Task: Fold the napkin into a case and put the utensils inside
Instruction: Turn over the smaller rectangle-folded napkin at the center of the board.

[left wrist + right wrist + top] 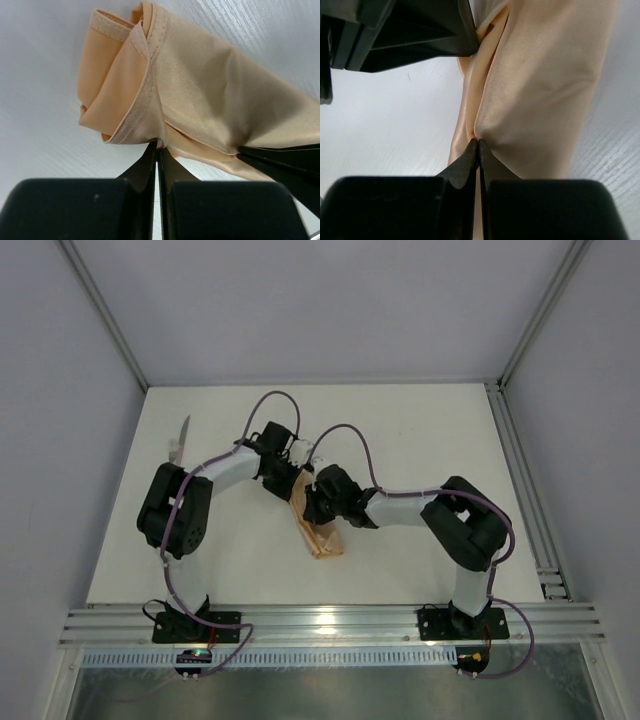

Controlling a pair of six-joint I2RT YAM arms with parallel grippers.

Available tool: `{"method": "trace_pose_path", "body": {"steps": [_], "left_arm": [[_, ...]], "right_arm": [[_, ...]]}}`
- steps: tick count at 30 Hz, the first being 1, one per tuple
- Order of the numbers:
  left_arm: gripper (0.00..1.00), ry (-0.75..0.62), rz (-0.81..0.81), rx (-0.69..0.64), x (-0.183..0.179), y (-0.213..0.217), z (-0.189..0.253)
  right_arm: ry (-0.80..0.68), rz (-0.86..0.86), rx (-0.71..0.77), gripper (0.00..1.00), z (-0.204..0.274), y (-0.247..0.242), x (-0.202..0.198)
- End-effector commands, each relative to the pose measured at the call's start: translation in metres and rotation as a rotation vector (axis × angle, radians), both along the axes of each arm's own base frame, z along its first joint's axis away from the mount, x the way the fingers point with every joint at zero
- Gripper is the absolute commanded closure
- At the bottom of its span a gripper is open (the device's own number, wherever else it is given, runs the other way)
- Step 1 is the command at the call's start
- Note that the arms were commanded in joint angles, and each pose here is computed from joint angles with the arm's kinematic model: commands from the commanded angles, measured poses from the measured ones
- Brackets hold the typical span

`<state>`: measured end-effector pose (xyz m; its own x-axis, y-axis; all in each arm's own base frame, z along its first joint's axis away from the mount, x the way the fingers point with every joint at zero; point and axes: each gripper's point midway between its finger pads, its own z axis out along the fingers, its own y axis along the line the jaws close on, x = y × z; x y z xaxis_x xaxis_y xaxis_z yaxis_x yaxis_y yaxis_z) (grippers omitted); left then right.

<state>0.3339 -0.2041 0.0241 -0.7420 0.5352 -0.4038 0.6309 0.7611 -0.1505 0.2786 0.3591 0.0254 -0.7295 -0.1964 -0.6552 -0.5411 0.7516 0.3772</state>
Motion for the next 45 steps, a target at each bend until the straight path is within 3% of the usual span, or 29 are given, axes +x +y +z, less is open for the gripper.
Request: {"method": "trace_pose_path", "body": {"steps": [1,10,25,28,32,35,37,38,41,45], "left_arm": [[1.0,0.019,0.006,-0.037,0.0,-0.009,0.008],[1.0,0.032,0.015,-0.034,-0.004,-0.007,0.008],[1.0,0.007,0.026,-0.047,0.009,-0.013,0.017],[0.97,0.027,0.006,-0.072,0.003,-0.017,0.02],[0.8,0.044,-0.016,-0.073,-0.005,-0.015,0.026],[0.76,0.064,-0.01,-0.064,-0.009,-0.006,0.034],[0.79,0.06,0.018,-0.087,-0.006,0.003,0.048],[0.88,0.071,0.03,-0.097,-0.006,0.01,0.055],[0.96,0.052,0.014,-0.123,-0.003,0.015,0.079],[0.94,-0.034,-0.018,-0.108,0.011,0.017,0.1]], "right_arm": [[-0.055,-0.026,0.075,0.97,0.022,0.021,0.019],[-0.124,-0.049,0.117,0.97,0.059,0.028,0.033],[-0.009,-0.016,0.031,0.97,-0.007,0.015,0.006],[-0.006,-0.014,0.03,0.94,-0.011,0.017,0.006],[0.011,-0.029,0.047,0.9,-0.015,0.015,0.005],[0.01,-0.046,0.059,0.89,-0.012,0.011,0.006],[0.005,-0.058,0.062,0.88,-0.01,0.009,0.008],[0.005,-0.059,0.066,0.88,-0.01,0.01,0.009],[0.015,-0.06,0.081,0.88,-0.01,0.013,0.008],[0.023,-0.067,0.089,0.88,-0.012,0.014,0.008]]}}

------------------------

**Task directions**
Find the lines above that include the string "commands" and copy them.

**Solved problem**
- End-effector commands, each relative to the pose measured at the call's start: translation in metres and rotation as a rotation vector (axis × angle, radians), both along the axes of each arm's own base frame, z along its first joint's axis away from the mount, x the way the fingers point with every joint at zero
- Note that the arms were commanded in joint angles, and each pose here is computed from joint angles with the arm's kinematic model: commands from the commanded angles, measured poses from the measured ones

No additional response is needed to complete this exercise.